Shortlisted for the International Booker Prize
"This book challenged me profoundly. It moved me, and stayed with me. It’s not an easy read – but as our politics descend into hate-mongering and point-scoring, it’s an essential story that needs to be told.”— Dua Lipa
A singular, gut-punching parable for our times about complicity in the face of tragedy, based on the true story of a French navy officer who ignored distress calls from migrants drowning in the English Channel.
In November 2021, an inflatable dinghy carrying migrants from France to the UK capsized in the English Channel, causing the deaths of 27 people on board.
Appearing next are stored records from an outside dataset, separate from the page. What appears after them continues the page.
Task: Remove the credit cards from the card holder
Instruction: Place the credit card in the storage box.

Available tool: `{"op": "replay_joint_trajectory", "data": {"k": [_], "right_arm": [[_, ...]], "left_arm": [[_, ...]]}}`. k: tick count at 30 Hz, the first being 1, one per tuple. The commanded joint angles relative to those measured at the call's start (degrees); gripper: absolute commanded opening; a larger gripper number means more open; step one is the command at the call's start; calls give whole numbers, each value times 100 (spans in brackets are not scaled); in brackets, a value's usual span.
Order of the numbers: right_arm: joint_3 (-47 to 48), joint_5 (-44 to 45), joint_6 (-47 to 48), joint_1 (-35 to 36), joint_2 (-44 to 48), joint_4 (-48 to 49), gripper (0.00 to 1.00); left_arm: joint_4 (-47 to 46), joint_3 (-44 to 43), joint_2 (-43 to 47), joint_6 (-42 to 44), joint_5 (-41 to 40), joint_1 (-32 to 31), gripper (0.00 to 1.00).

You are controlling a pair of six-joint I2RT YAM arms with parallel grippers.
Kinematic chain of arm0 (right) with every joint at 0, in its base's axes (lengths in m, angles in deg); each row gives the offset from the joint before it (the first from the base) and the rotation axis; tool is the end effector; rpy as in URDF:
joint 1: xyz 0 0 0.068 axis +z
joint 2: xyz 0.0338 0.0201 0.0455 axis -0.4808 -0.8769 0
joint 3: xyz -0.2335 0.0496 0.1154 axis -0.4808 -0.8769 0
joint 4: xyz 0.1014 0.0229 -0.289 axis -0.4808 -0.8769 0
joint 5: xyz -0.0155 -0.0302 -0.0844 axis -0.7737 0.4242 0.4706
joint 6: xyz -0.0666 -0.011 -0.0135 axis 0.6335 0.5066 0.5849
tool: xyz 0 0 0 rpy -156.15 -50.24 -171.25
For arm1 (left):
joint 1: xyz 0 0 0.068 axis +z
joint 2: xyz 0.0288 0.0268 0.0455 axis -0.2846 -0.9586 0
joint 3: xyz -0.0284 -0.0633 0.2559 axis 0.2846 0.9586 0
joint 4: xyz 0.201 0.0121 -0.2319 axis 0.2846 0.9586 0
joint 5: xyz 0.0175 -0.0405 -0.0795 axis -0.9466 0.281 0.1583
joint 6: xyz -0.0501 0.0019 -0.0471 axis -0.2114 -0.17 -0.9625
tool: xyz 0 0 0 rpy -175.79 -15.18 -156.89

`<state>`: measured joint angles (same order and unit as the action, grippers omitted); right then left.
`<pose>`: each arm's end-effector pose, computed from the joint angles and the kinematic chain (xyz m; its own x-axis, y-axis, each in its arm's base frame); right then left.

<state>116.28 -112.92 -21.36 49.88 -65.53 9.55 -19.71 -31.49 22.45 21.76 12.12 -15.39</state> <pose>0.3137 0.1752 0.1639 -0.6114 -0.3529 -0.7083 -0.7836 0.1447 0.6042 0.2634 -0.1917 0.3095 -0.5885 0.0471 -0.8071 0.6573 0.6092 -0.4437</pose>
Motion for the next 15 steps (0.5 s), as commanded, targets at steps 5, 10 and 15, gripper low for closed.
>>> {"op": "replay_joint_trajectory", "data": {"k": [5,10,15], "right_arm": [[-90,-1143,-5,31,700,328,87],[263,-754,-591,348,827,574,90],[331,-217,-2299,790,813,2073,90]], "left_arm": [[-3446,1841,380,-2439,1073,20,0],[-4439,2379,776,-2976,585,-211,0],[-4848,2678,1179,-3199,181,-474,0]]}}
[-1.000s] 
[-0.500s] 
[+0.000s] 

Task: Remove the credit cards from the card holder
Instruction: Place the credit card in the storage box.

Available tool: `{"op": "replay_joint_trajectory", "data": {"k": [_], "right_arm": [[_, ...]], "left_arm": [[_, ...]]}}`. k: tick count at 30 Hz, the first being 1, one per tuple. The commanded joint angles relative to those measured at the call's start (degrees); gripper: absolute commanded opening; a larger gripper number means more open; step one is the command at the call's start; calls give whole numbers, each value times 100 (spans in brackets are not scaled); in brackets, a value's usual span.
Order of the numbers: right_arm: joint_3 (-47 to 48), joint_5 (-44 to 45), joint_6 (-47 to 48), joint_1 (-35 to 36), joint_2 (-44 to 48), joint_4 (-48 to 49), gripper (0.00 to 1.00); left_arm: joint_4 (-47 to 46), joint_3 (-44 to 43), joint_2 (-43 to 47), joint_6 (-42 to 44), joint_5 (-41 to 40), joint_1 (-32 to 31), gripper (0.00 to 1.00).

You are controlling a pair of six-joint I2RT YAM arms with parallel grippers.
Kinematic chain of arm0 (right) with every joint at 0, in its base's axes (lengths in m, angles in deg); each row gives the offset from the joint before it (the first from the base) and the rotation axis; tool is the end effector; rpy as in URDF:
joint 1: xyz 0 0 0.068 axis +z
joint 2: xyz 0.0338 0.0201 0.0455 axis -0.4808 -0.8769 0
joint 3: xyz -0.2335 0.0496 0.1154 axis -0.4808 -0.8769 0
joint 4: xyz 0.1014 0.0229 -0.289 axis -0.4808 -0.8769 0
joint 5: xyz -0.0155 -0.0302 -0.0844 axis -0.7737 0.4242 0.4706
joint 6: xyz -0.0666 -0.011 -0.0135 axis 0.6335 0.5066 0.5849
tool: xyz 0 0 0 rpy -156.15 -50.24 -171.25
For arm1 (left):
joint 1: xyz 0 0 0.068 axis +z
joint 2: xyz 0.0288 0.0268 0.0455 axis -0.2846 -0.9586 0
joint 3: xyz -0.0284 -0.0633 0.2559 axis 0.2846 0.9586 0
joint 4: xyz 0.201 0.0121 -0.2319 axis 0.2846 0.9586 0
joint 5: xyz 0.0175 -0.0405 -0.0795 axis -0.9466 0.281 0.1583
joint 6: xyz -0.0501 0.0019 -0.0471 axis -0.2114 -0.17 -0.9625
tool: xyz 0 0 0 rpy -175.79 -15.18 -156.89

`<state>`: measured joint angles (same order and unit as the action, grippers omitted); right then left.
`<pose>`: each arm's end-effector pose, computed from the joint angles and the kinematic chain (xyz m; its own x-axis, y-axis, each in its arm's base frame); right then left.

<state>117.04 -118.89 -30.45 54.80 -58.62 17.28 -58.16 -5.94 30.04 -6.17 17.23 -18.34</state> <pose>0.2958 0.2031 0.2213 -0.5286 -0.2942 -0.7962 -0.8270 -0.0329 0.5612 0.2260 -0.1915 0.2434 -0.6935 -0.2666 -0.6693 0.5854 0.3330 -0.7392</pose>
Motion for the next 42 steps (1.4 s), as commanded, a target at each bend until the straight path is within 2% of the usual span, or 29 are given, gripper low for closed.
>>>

Despite receiving numerous calls for help, the French authorities wrongly told the migrants they were in British waters and had to call the British authorities for help. By the time rescue vessels arrived on the scene, nearly three hours later, all but two of the migrants had died, the worst single loss of life ever to occur in the Channel.
Vincent Delecroix’s acclaimed Small Boat is a fictional first-person account of the French navy officer who took the migrants’ calls—and her attempts to justify the indefensible. Accused of failing in her duty, she refuses to be held more responsible than others for this disaster, than the crises behind these tragedies. What unfolds is a gripping, thought-provoking examination of the darkest threat to our humanity.
Powerful, forceful, and haunting, Small Boat confronts the most difficult but important moral questions of our time: to what extent are we all complicit?